But to those who look past the inflated labels and find the humble and unfaltering estates of Bordeaux exemplified by growers like Château Le Puy, real wine, affordable and accessible, will reveal itself, and in itself, reveal the glories of nature. Wine that is ripe and pure, ‘more flowery than the meadows / friskier than a tender kid, more radiant than crystal / smoother than shells, polished, by the endless tides / more welcome than the summer shade, or the sun in winter’ as Polyphemus despairingly describes Galatea. This is my own lifted and repurposed ode to this poetic wine, this wine that made me see wine differently, made me see wine as a human expression of nature.

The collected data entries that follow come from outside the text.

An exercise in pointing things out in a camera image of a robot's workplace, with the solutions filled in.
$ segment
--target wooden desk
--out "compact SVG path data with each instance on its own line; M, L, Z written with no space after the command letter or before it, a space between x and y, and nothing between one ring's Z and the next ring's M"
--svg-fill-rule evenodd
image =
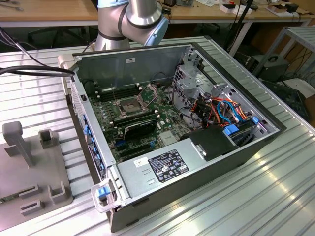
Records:
M255 21L255 22L291 22L299 21L299 17L292 16L279 17L271 13L266 9L267 5L258 4L259 9L252 11L248 14L244 22ZM220 10L218 5L208 7L197 1L194 2L192 7L174 6L172 7L172 20L171 23L224 23L233 22L235 14L225 13ZM312 19L311 15L301 16L300 21L309 21Z
M0 6L2 27L48 27L48 26L91 26L98 25L98 13L91 0L18 0L24 11ZM278 17L259 5L244 19L239 36L230 54L233 56L254 22L303 22L307 26L311 15ZM217 5L208 7L197 1L192 7L174 6L171 23L231 23L235 14L224 13Z
M24 11L0 6L2 27L98 25L91 0L17 0Z

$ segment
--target slotted aluminum surface
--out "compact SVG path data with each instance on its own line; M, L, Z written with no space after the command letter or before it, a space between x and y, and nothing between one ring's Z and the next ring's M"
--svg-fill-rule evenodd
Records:
M315 27L288 27L285 33L304 47L315 52Z
M66 108L60 79L1 76L0 127L8 120L19 120L24 126L24 137L43 128L56 130L62 142L74 201L0 235L315 234L314 129L212 40L168 39L162 44L192 41L214 57L287 130L243 166L112 234L106 215L96 211L89 195L93 182ZM41 50L32 54L44 63L57 66L58 55L83 49ZM0 58L0 67L34 64L21 53L1 54ZM214 70L210 67L205 70L220 82Z

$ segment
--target blue latch
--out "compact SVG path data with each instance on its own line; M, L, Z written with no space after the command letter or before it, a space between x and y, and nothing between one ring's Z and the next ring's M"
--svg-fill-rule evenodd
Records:
M252 117L252 121L257 124L259 122L258 118L257 117Z
M231 125L228 125L224 128L225 132L227 135L230 135L230 134L233 134L237 131L239 131L239 128L236 127L236 125L234 124L231 124Z
M103 198L110 194L110 188L108 185L98 189L98 198Z

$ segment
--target white sticker
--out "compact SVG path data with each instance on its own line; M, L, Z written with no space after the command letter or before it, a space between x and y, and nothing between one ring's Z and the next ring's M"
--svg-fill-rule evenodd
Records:
M148 164L148 157L145 156L145 157L142 157L142 158L135 160L133 162L134 162L134 165L138 168L140 166Z
M126 63L134 63L136 61L136 58L127 58Z
M183 165L183 166L180 166L179 169L182 170L182 169L185 169L186 167L187 167L186 165Z

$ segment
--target warning label
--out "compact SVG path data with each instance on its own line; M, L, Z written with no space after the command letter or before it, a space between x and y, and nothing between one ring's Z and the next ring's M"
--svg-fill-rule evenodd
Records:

This wine is the long-awaited love letter nature sends back to us. It is the most immediate and unpretentious reason to care about the planet—not for the economy, not for fear, but just for the sake of its untellable beauty. Do you care to hear about ambient yeasts, foregone fining and filtration, or the hard work of biodynamic

farming? Do you care to hear about the complex parade of aromas: red current, tarragon, fresh plum, rose hip, hibiscus, nutmeg, potpourri, star anise, bergamot, potter’s clay, granola, each unfolding in turn..? Or the succinct plum and raspberry laden palate with a hint of prune concentration and fresh cut tomato? No more than Redon cared to hear someone expound on his pastel technique, I’m sure! Shall I tell you the wine is 85% Merlot, 7% Cab Franc, 6% Cab Sauv, 1% Malbec, and 1% Carménère? You might as well explain Le Cyclope to me by rattling off the percentage of different colouring pigments Redon used. I haven’t the money to try Château Pétrus, a fifteen minute drive west from Le Puy, and I am not sure I need to. They produce an artwork so successful, it has eaten its own tail and metamorphosed back into wine qua commodity—more an investment than anything else. I’m sure it’s a treat, but how can I justify spending the equivalent of a kid’s art history tuition on a single case? How can I drink something so vaunted without seeing it as its own end? Wines like Château Le Puy’s Emilien, on the other hand, are the very essence of true art—the art not as an end unto itself, but as a light cast back onto life. As a bridge. The true artwork exists in an ecosystem that makes all the less sense the more you try to make sense of it. It is as simple as it is ineffable. It is quite simply beautiful.